Work instruction:
What you output must be the exact lines from the first line of the data through the one holding "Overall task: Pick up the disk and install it", with no pictures.

The data:
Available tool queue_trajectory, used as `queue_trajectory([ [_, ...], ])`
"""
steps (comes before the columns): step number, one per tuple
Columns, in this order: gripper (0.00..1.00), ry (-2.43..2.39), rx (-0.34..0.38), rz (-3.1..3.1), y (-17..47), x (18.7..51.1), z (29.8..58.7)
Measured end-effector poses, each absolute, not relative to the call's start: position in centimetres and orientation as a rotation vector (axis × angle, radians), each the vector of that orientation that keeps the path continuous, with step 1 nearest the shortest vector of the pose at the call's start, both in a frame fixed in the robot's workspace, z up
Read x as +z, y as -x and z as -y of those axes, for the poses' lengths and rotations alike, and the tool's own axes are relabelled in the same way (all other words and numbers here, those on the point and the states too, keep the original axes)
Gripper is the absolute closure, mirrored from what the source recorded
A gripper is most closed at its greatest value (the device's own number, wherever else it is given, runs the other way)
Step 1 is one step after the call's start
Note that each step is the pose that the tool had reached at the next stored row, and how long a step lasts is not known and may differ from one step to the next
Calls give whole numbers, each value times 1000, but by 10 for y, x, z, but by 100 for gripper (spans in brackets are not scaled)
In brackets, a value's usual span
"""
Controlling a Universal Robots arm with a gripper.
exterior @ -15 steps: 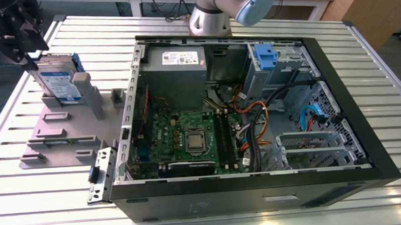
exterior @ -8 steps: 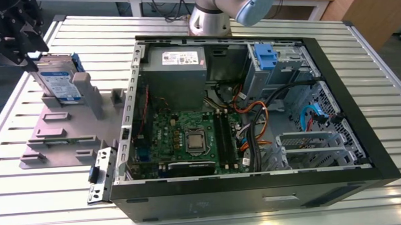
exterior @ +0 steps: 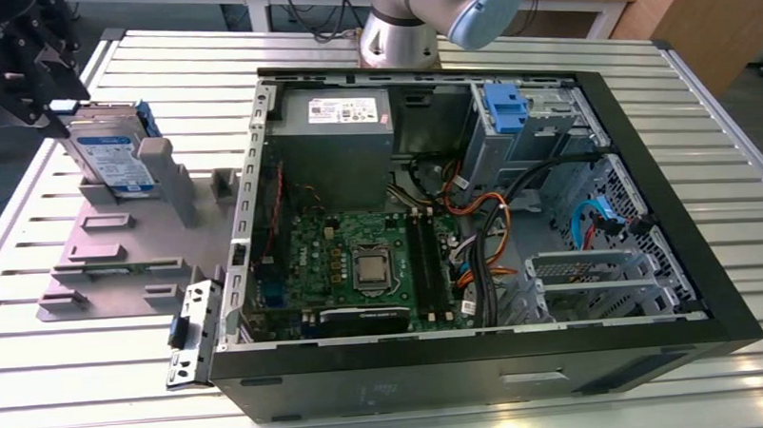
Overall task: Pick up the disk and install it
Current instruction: 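Pick up the disk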
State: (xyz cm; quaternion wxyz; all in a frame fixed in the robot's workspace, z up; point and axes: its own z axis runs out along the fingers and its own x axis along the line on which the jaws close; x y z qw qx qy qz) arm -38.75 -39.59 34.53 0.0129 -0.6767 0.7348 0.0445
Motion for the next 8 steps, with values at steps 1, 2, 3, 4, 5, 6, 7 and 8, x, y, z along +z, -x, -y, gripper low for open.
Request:
queue_trajectory([
  [1, 41, 2109, 139, -2290, 388, 345, 396],
  [2, 41, 2109, 139, -2290, 389, 345, 396],
  [3, 41, 2109, 139, -2290, 389, 345, 396],
  [4, 41, 2109, 139, -2290, 389, 344, 396],
  [5, 41, 2109, 139, -2290, 389, 344, 396],
  [6, 41, 2109, 139, -2290, 390, 344, 396],
  [7, 41, 2108, 139, -2290, 390, 344, 396],
  [8, 41, 2106, 139, -2291, 390, 343, 395],
])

Answer space:
Available tool queue_trajectory, used as `queue_trajectory([ [_, ...], ])`
"""
steps (comes before the columns): step number, one per tuple
Columns, in this order: gripper (0.00..1.00), ry (-2.43..2.39), rx (-0.34..0.38), rz (-3.1..3.1), y (-17..47), x (18.7..51.1), z (29.8..58.7)
Measured end-effector poses, each absolute, not relative to the call's start: position in centimetres and orientation as a rotation vector (axis × angle, radians), each the vector of that orientation that keeps the path continuous, with step 1 nearest the shortest vector of the pose at the call's start, both in a frame fixed in the robot's workspace, z up
Read x as +z, y as -x and z as -y of those axes, for the poses' lengths and rotations alike, and the tool's own axes are relabelled in the same way (all other words and numbers here, those on the point and the states too, keep the original axes)
Gripper is the absolute closure, mirrored from what the source recorded
A gripper is most closed at its greatest value (the device's own number, wherever else it is given, runs the other way)
Step 1 is one step after the call's start
Note that each step is the pose that the tool had reached at the next stored row, and how long a step lasts is not known and may differ from one step to the next
Calls give whole numbers, each value times 1000, but by 10 for y, x, z, but by 100 for gripper (spans in brackets are not scaled)
In brackets, a value's usual span
"""
Controlling a Universal Robots arm with a gripper.
exterior @ -15 steps: 
exterior @ -8 steps: 
exterior @ +0 steps: 
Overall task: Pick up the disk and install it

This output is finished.